Assignment →
Each line below from the one containing "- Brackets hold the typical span" through the one containing "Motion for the" should be output exactly as it stands, and no other line should appear.

*** The records ***

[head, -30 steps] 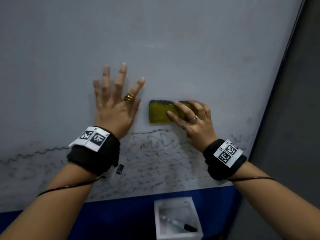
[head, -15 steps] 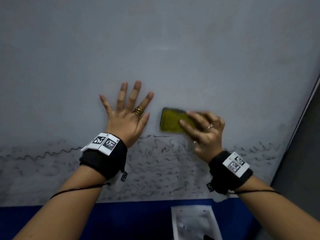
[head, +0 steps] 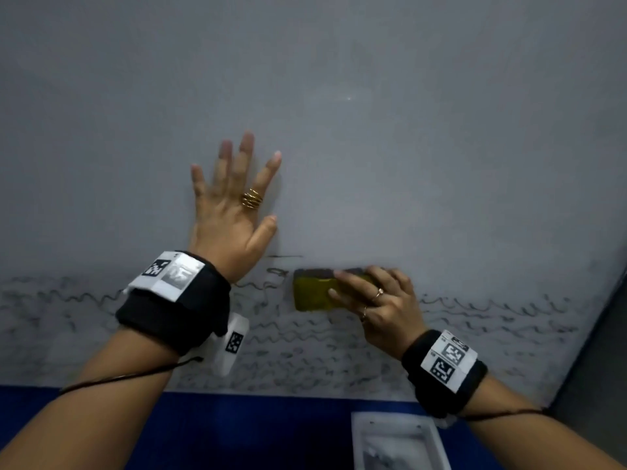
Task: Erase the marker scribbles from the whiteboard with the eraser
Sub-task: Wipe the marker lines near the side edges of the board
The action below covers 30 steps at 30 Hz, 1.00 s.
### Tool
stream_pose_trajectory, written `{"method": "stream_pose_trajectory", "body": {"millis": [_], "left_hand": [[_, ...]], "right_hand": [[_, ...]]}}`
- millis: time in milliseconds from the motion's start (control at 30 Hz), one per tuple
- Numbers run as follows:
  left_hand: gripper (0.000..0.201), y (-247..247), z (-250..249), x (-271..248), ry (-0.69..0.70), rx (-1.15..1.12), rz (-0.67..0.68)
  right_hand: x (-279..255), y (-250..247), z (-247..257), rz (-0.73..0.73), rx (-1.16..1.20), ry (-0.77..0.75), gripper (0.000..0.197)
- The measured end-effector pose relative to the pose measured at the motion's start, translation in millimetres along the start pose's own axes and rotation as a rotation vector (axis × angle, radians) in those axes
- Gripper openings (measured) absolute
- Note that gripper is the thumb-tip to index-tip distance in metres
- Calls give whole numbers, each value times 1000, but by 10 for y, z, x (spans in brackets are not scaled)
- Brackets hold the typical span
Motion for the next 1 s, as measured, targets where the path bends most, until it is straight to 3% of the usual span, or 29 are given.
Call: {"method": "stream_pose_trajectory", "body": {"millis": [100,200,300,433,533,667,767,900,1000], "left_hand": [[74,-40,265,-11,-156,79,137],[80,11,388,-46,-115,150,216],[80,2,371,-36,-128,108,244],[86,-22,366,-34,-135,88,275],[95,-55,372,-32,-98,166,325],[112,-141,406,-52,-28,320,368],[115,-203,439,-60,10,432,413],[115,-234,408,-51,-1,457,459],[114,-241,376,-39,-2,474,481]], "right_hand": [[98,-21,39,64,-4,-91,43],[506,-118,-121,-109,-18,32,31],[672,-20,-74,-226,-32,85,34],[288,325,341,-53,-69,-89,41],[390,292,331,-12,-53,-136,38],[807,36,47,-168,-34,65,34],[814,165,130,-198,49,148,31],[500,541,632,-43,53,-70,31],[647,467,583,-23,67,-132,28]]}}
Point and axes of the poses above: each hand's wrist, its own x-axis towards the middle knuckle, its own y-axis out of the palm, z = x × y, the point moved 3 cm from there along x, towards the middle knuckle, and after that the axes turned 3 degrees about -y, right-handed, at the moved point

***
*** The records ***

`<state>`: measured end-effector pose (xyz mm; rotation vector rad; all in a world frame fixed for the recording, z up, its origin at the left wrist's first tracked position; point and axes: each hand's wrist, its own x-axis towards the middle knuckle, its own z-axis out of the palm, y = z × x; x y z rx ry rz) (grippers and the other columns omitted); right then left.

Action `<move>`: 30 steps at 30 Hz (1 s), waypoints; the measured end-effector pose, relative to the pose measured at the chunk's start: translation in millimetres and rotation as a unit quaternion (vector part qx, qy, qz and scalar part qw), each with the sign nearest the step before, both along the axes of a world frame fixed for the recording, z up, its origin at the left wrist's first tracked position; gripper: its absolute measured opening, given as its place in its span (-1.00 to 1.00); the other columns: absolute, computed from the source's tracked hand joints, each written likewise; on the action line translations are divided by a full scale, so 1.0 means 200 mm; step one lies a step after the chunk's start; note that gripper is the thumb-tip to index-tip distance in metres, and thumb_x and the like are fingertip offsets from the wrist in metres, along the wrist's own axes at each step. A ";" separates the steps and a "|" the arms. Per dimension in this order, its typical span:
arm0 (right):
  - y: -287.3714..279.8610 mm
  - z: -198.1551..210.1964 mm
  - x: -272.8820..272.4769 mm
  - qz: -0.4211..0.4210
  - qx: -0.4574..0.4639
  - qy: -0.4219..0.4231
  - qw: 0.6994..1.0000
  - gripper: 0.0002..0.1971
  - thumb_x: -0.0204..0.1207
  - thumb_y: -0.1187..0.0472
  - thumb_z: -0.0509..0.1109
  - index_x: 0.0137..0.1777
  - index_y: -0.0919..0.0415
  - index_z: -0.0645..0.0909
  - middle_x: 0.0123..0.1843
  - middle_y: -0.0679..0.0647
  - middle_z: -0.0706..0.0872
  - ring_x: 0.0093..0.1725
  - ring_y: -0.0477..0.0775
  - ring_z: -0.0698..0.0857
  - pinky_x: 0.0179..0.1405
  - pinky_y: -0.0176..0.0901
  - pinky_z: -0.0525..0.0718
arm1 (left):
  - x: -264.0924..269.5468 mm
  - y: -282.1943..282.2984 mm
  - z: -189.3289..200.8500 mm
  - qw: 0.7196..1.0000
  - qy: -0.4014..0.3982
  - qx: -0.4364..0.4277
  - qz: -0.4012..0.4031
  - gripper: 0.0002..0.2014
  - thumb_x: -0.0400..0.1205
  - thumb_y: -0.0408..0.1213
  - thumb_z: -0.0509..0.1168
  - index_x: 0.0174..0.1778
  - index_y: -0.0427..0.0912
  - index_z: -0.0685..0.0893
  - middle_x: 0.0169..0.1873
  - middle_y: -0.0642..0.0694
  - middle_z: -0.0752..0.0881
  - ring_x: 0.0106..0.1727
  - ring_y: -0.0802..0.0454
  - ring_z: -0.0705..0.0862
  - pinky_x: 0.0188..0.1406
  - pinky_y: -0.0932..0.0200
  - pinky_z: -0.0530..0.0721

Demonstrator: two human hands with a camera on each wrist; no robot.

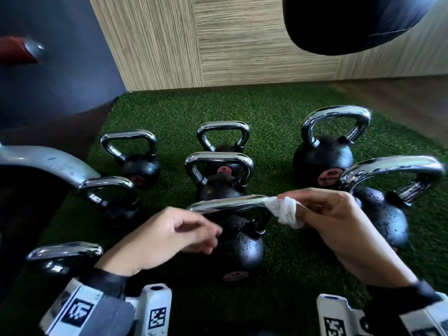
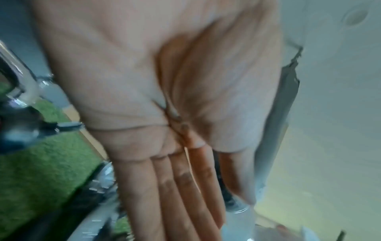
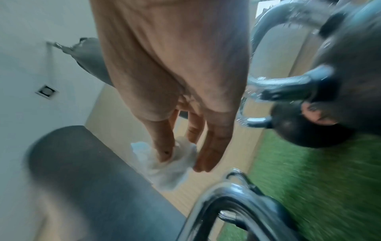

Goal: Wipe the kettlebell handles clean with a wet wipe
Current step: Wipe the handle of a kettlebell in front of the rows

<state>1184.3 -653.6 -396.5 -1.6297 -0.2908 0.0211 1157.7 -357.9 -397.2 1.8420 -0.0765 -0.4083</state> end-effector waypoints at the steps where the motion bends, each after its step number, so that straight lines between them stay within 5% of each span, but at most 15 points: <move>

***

Exercise result →
- Brackets hold the typical span
Motion for the next 1 s, as measured, targets where the path bends most, until it is straight to 3% of the usual span, or 29 are given.

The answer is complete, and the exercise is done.